> [Information provided]
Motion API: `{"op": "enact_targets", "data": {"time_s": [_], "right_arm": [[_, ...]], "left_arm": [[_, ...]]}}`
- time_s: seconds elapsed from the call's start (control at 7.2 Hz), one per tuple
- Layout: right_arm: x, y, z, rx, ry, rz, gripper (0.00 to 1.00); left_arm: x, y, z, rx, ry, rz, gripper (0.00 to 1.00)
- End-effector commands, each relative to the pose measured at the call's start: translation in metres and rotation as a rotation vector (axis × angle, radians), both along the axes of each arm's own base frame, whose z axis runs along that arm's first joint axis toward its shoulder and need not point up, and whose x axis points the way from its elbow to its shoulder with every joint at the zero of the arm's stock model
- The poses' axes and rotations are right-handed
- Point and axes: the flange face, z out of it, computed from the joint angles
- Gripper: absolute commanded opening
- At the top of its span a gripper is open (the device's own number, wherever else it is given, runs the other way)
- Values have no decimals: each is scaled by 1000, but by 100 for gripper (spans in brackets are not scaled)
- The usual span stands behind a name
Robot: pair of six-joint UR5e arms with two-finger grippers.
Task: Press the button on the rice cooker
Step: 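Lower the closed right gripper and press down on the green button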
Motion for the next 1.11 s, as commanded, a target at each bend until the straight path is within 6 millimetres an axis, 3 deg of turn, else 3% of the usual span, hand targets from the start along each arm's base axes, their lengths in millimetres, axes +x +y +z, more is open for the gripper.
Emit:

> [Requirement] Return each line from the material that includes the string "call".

> [Reply]
- time_s: seconds elapsed from the call's start (control at 7.2 Hz), one per tuple
- End-effector commands, each relative to the pose measured at the call's start: translation in metres and rotation as a rotation vector (axis × angle, radians), both along the axes of each arm's own base frame, whose z axis runs along that arm's first joint axis toward its shoulder and need not point up, and whose x axis points the way from its elbow to its shoulder with every joint at the zero of the arm's stock model

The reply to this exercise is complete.